● Brief: Look in the listing below for the line that has "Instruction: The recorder", then return it and each following line up to and including the one with "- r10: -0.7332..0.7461", exactly and without pictures.

◆ ◆ ◆ ◆

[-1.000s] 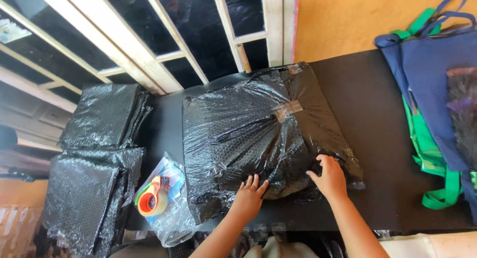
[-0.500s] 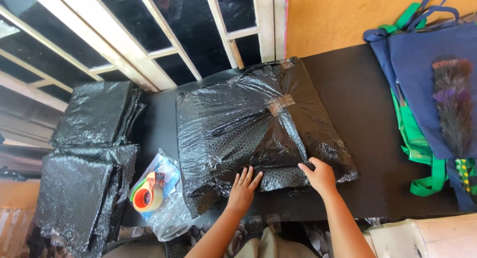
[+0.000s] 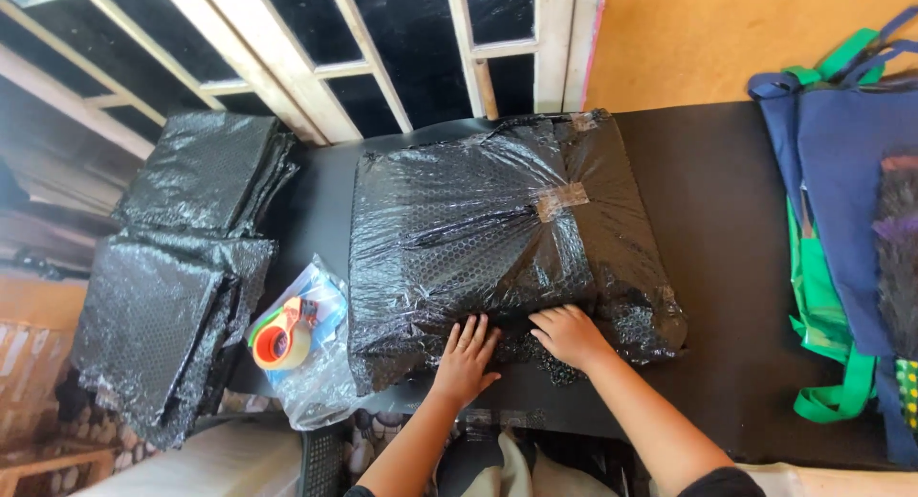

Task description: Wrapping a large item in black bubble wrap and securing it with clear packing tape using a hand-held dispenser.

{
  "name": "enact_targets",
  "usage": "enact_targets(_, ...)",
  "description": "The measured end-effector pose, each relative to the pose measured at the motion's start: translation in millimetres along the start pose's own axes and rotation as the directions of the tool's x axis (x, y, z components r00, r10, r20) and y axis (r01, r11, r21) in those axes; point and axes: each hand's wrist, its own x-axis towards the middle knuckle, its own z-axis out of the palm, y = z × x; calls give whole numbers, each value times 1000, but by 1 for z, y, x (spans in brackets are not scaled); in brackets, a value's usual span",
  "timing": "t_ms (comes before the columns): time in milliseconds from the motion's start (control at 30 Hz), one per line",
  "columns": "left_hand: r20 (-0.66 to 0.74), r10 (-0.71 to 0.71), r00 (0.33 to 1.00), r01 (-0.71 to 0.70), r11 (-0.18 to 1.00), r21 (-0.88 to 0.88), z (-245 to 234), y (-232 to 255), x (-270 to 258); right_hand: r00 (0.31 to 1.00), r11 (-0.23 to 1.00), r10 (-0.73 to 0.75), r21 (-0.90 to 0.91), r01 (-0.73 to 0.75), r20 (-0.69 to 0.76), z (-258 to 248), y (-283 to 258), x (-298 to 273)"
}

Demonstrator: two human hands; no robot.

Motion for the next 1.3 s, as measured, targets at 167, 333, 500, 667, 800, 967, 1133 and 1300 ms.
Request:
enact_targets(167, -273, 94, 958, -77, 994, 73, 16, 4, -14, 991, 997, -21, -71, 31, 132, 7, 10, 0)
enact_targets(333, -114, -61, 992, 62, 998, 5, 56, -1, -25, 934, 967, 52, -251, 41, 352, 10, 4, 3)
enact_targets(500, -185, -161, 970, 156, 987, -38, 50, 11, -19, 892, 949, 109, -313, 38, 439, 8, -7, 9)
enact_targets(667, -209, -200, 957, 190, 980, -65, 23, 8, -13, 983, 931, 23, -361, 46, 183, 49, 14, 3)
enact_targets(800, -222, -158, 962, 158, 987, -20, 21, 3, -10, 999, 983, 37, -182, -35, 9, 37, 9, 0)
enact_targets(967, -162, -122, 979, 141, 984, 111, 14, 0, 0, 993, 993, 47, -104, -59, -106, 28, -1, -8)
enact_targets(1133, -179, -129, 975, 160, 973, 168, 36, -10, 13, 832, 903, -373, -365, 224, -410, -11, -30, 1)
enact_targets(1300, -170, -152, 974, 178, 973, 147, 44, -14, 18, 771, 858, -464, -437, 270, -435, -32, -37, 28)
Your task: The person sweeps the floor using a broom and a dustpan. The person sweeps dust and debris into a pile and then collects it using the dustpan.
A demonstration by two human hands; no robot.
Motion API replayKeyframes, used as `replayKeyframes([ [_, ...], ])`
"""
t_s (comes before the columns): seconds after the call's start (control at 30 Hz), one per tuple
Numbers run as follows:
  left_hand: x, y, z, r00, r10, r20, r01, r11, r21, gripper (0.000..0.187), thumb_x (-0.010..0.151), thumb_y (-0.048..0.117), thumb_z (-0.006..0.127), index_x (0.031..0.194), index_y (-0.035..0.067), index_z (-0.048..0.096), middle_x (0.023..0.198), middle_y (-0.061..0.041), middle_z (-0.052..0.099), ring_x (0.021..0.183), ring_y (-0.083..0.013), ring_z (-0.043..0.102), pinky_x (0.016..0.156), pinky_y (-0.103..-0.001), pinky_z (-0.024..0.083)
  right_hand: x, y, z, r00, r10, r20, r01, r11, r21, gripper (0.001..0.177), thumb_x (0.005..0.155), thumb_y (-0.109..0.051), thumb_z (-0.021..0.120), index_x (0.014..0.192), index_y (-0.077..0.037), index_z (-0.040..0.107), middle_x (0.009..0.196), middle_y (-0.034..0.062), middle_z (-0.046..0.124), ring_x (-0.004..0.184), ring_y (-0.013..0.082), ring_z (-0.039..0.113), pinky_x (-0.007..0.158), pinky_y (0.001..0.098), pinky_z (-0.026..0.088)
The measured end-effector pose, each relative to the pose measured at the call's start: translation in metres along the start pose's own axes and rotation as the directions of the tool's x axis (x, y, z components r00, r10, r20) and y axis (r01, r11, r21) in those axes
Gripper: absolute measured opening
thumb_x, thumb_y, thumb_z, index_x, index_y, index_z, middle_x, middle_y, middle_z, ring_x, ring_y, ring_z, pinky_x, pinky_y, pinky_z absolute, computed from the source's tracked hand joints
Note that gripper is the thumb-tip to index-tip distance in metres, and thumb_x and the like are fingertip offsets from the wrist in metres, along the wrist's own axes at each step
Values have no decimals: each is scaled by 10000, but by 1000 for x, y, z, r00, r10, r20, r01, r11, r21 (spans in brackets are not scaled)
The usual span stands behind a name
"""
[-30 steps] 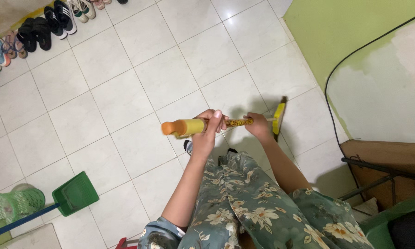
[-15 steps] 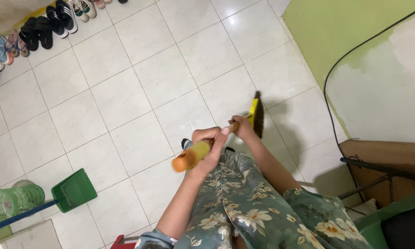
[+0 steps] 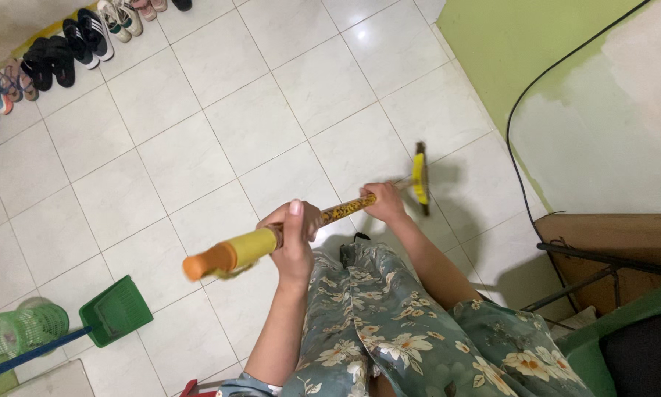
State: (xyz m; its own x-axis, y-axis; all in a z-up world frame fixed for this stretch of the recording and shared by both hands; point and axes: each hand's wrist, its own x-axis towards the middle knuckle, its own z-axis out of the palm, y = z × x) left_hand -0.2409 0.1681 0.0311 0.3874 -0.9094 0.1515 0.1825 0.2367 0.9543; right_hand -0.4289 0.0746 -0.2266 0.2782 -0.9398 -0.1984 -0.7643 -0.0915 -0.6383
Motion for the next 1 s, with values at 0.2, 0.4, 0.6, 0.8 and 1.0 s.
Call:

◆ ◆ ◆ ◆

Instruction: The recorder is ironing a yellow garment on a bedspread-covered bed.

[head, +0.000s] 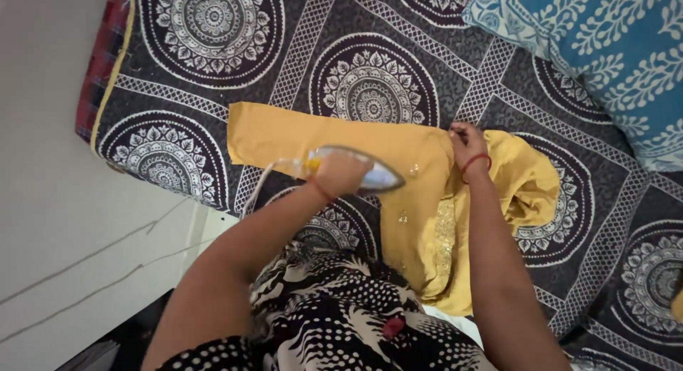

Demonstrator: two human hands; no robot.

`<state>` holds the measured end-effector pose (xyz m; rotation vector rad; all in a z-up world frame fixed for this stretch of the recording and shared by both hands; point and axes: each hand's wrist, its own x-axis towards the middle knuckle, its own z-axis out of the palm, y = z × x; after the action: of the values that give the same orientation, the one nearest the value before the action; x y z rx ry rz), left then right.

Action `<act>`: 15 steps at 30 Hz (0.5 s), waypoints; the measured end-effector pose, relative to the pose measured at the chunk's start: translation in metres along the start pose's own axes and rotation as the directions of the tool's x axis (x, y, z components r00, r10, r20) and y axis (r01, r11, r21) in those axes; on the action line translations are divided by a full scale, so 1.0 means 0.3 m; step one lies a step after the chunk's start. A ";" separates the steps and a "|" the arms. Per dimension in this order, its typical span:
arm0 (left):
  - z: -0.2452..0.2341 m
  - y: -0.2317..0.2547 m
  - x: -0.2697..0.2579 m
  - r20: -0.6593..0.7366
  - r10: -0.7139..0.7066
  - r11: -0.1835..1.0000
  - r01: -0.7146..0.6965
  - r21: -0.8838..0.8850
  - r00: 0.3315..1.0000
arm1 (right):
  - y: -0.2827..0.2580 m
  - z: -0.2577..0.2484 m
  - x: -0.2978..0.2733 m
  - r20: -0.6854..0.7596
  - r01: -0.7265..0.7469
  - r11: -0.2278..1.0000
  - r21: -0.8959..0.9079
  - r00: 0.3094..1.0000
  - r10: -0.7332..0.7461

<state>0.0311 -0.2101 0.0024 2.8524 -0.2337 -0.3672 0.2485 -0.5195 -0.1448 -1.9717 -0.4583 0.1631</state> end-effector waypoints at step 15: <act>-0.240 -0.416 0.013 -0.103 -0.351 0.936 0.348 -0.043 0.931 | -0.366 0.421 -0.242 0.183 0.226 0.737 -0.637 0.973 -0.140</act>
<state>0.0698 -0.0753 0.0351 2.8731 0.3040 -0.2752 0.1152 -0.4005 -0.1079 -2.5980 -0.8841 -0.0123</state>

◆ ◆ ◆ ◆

● Response for this exercise:
Instruction: The recorder is ironing a yellow garment on a bedspread-covered bed.

[head, +0.000s] 

Demonstrator: two human hands; no robot.

`<state>` holds the measured end-effector pose (xyz m; rotation vector rad; all in a z-up world frame fixed for this stretch of the recording and shared by both hands; point and axes: each hand's wrist, its own x-axis towards the middle knuckle, its own z-axis out of the palm, y = z × x; after the action: of the values that give the same orientation, the one nearest the value before the action; x y z rx ry rz), left then right.

Action `<act>`: 15 steps at 30 Hz (0.5 s), waypoints; the measured end-effector pose, relative to the pose measured at the chunk's start: translation in metres along the start pose's own axes and rotation as the directions of the tool's x axis (x, y, z components r00, r10, r20) and y axis (r01, r11, r21) in those axes; on the action line translations are divided by a full scale, so 1.0 means 0.3 m; step one lies a step after the chunk's start. A ";" separates the steps and a "|" the arms. Per dimension in this order, its typical span:
arm0 (left):
  - z: -0.2452..0.2341 m
  - y: -0.2317..0.2547 m
  - x: -0.2697..0.2579 m
  - r20: -0.6593..0.7366
  - r10: -0.7139..0.7066
  - r11: -0.1835..1.0000
  - r01: -0.7146..0.6965
  - r21: -0.8838..0.8850
  - r00: 0.3315..1.0000
arm1 (right):
  - y: -0.2827..0.2580 m
  - z: -0.2577..0.2484 m
  - x: -0.2978..0.2733 m
  - r20: -0.6854..0.7596
  - r01: -0.7265..0.7469
  - r11: -0.2278..1.0000
  - r21: -0.8959..0.9079
  - r00: 0.3094..1.0000
  - r10: -0.7332..0.7461

Work on this exercise is complete.